IEEE Trans Med Imaging. 2022 Sep;41(9):2228-2237. doi: 10.1109/TMI.2022.3161829. Epub 2022 Aug 31.
Automated segmentation in medical image analysis is a challenging task that requires a large amount of manually labeled data. However, most existing learning-based approaches usually suffer from limited manually annotated medical data, which poses a major practical problem for accurate and robust medical image segmentation. In addition, most existing semi-supervised approaches are usually not robust compared with the supervised counterparts, and also lack explicit modeling of geometric structure and semantic information, both of which limit the segmentation accuracy.

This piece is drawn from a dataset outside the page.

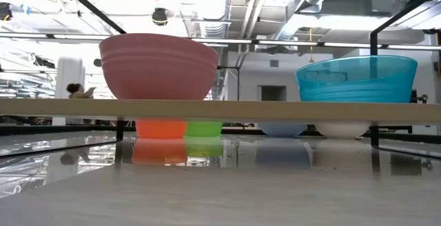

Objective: Place and stack bowls onto a shelf
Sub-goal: Stack the small pink bowl on top of the small blue bowl on the shelf

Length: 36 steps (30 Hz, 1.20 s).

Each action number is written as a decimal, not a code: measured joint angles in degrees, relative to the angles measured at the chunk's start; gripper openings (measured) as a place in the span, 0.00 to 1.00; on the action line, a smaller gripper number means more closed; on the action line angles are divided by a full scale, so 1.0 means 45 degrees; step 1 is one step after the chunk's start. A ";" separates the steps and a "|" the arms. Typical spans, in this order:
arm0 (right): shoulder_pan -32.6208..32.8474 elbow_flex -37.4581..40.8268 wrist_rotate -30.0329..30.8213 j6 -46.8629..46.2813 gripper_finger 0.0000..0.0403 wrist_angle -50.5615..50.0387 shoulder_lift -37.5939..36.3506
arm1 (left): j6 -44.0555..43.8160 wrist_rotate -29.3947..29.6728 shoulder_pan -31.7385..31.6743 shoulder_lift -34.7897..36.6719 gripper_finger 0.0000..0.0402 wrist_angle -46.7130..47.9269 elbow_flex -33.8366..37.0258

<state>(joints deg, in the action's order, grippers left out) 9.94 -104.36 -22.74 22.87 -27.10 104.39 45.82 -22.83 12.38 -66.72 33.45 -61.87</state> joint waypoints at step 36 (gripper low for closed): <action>-0.0490 -0.0423 -0.1033 0.1059 0.14 -0.1640 0.0643 | 0.0160 -0.0714 -0.0002 -0.0019 0.00 0.0085 0.0010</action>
<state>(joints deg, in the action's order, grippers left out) 7.74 -106.26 -27.39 27.63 -34.48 107.28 46.54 -26.04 12.37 -66.81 33.83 -61.82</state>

In this work, we present SimCVD, a simple contrastive distillation framework that significantly advances state-of-the-art voxel-wise representation learning. We first describe an unsupervised training strategy, which takes two views of an input volume and predicts their signed distance maps of object boundaries in a contrastive objective, with only two independent dropout as mask. This simple approach works surprisingly well, performing on the same level as previous fully supervised methods with much less labeled data. We hypothesize that dropout can be viewed as a minimal form of data augmentation and makes the network robust to representation collapse. Then, we propose to perform structural distillation by distilling pair-wise similarities. We evaluate SimCVD on two popular datasets: the Left Atrial Segmentation Challenge (LA) and the NIH pancreas CT dataset. The results on the LA dataset demonstrate that, in two types of labeled ratios (i.e., 20% and 10%), SimCVD achieves an average Dice score of 90.85% and 89.03% respectively, a 0.91% and 2.22% improvement compared to previous best results. Our method can be trained in an end-to-end fashion, showing the promise of utilizing SimCVD as a general framework for downstream tasks, such as medical image synthesis, enhancement, and registration.
医学图像分析中的自动分割是一项具有挑战性的任务,需要大量手动标记的数据。然而,大多数现有的基于学习的方法通常受到有限的手动注释医学数据的限制,这对准确和稳健的医学图像分割提出了重大的实际问题。此外,大多数现有的半监督方法通常不如监督方法稳健,并且缺乏对几何结构和语义信息的显式建模,这两者都限制了分割精度。在这项工作中,我们提出了 SimCVD,这是一种简单的对比蒸馏框架,可显著推进体素级表示学习的最新技术。我们首先描述了一种无监督训练策略,该策略采用输入体的两个视图,并在对比目标中预测它们的物体边界的有符号距离图,仅使用两个独立的随机失活作为掩模。这种简单的方法效果非常好,在使用更少标记数据的情况下,与以前的完全监督方法的性能相当。我们假设随机失活可以看作是数据增强的一种最小形式,使网络对表示崩溃具有鲁棒性。然后,我们建议通过蒸馏成对相似度来执行结构蒸馏。我们在两个流行的数据集上评估了 SimCVD:左心房分割挑战赛(LA)和 NIH 胰腺 CT 数据集。在 LA 数据集上的结果表明,在两种标记比例(即 20%和 10%)下,SimCVD 分别实现了 90.85%和 89.03%的平均 Dice 得分,与以前的最佳结果相比,分别提高了 0.91%和 2.22%。我们的方法可以以端到端的方式进行训练,这表明可以将 SimCVD 用作下游任务(例如医学图像合成、增强和配准)的通用框架。